══ Data to process ══
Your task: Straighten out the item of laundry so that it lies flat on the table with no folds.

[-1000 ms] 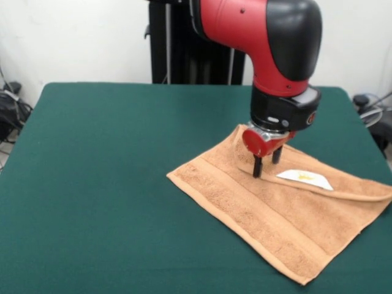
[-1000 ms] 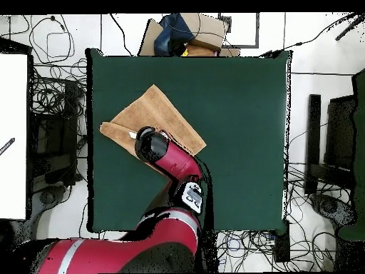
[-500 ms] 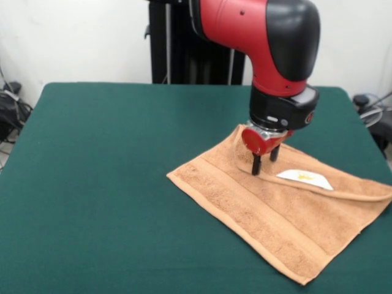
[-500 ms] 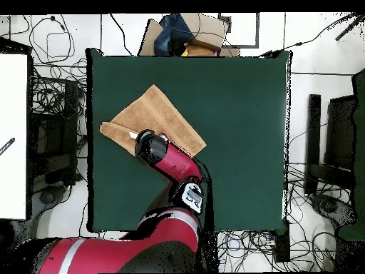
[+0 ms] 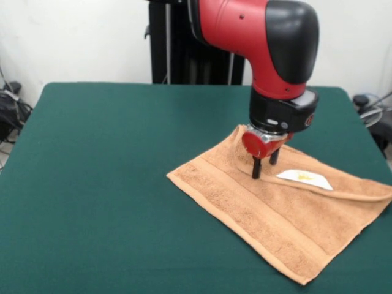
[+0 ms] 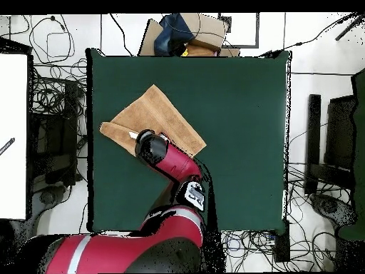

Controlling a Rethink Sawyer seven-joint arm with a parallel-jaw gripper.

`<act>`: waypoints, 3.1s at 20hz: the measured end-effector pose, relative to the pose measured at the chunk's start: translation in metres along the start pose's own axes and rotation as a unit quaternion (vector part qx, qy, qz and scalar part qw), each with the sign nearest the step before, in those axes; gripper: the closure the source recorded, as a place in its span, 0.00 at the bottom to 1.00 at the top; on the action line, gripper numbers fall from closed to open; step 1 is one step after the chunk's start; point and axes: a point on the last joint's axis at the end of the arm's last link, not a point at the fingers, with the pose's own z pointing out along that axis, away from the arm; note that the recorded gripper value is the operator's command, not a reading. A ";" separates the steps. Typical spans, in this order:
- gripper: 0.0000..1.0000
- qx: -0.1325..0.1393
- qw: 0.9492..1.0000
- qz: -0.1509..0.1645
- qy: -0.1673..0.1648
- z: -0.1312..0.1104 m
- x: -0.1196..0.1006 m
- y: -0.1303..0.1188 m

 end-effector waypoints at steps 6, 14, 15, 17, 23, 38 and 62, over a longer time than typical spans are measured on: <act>0.00 0.000 1.000 -0.006 0.004 0.003 0.000 0.001; 1.00 0.000 1.000 -0.015 0.002 0.004 -0.001 -0.002; 1.00 0.000 1.000 -0.016 0.002 0.004 -0.001 -0.002; 1.00 0.000 1.000 -0.019 0.001 0.004 -0.001 -0.003; 1.00 0.000 1.000 -0.019 0.001 0.004 -0.001 -0.003; 1.00 0.033 0.999 -0.030 -0.006 -0.001 0.007 -0.013; 1.00 0.112 0.993 -0.032 -0.011 -0.013 0.010 -0.028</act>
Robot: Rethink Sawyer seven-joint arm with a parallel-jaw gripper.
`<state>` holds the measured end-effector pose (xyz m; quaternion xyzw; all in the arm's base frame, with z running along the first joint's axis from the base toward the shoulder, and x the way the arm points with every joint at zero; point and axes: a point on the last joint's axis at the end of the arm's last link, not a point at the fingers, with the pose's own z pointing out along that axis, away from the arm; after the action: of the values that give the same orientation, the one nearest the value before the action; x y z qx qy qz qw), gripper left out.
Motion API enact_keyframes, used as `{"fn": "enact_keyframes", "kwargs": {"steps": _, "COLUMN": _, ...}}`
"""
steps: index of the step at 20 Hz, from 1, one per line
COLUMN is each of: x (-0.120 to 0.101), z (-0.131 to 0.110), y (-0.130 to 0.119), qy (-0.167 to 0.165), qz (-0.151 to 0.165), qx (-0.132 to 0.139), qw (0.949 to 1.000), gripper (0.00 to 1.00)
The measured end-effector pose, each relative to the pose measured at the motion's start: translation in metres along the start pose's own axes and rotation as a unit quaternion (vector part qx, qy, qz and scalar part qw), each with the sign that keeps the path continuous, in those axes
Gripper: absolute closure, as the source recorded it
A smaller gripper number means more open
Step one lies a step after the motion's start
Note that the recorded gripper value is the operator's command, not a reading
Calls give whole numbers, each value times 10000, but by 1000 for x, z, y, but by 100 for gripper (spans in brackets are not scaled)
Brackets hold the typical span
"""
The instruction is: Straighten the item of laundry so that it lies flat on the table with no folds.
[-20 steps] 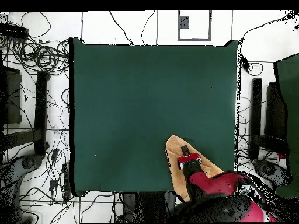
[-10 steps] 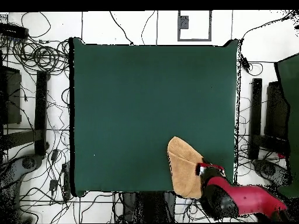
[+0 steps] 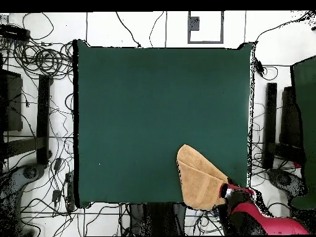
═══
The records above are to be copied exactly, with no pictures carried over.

*Answer section*:
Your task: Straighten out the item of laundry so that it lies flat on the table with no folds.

[-1000 ms] 
[-1000 ms] 
[-500 ms] 
[-500 ms] 
[+0 ms] 
[+0 ms] 

Controlling a Rethink Sawyer seven-joint arm with a parallel-jaw gripper.

`<act>`: waypoints, 3.1s at 20hz: the measured end-effector pose, relative to the pose measured at the chunk's start: translation in metres along the start pose's own axes and rotation as a unit quaternion (vector part qx, qy, qz and scalar part qw), each with the sign nearest the step before, in those axes; gripper: the closure the source recorded, as a place in its span, 0.00 at the bottom to 1.00 at the top; on the action line, gripper numbers fall from closed to open; step 1 is one step after the chunk's start; point and axes: a point on the last joint's axis at the end of the arm's last link, not a point at the fingers, with the pose's own z pointing out along that axis, away from the arm; note that the recorded gripper value is the operator's command, not a reading. A ";" separates the steps. Typical spans, in this order:
- gripper: 0.0000..1.0000
- qx: -0.1325..0.1393
- qw: 0.9492..1.0000
- qz: -0.1509..0.1645
- qy: -0.1673..0.1648
- z: -0.1312..0.1104 m
- x: -0.1196..0.1006 m
- y: -0.1303..0.1188 m

 end-effector waypoints at steps 6, 14, 15, 17, 23, 38 and 62, over a longer time than typical spans are measured on: <act>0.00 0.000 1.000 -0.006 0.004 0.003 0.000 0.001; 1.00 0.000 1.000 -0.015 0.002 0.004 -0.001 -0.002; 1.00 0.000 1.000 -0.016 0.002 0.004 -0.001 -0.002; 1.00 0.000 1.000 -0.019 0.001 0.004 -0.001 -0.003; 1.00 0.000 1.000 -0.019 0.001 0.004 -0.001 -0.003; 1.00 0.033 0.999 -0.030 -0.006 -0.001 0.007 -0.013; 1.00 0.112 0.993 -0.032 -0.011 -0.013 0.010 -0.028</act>
Robot: Rethink Sawyer seven-joint arm with a parallel-jaw gripper.
`<state>` holds the measured end-effector pose (xyz m; quaternion xyzw; all in the arm's base frame, with z running along the first joint's axis from the base toward the shoulder, and x the way the arm points with every joint at zero; point and axes: a point on the last joint's axis at the end of the arm's last link, not a point at the fingers, with the pose's own z pointing out along that axis, away from the arm; after the action: of the values that give the same orientation, the one nearest the value before the action; x y z qx qy qz qw), gripper left out.
Motion API enact_keyframes, used as `{"fn": "enact_keyframes", "kwargs": {"steps": _, "COLUMN": _, ...}}`
"""
steps: index of the step at 20 Hz, from 1, one per line
COLUMN is each of: x (-0.120 to 0.101), z (-0.131 to 0.110), y (-0.130 to 0.119), qy (-0.167 to 0.165), qz (-0.151 to 0.165), qx (-0.132 to 0.139), qw (0.949 to 1.000), gripper (0.00 to 1.00)
The measured end-effector pose, each relative to the pose measured at the motion's start: translation in metres along the start pose's own axes and rotation as a unit quaternion (vector part qx, qy, qz and scalar part qw), each with the sign that keeps the path continuous, in those axes
Gripper: absolute closure, as the source recorded it
A smaller gripper number means more open
Step one lies a step after the motion's start
Note that the recorded gripper value is the operator's command, not a reading
Calls give whole numbers, each value times 10000, but by 1000 for x, z, y, but by 100 for gripper (spans in brackets are not scaled)
Brackets hold the typical span
"""
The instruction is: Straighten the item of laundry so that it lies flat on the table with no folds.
[-20 steps] 
[-10 steps] 
[+0 steps] 

The output above is complete as it stands.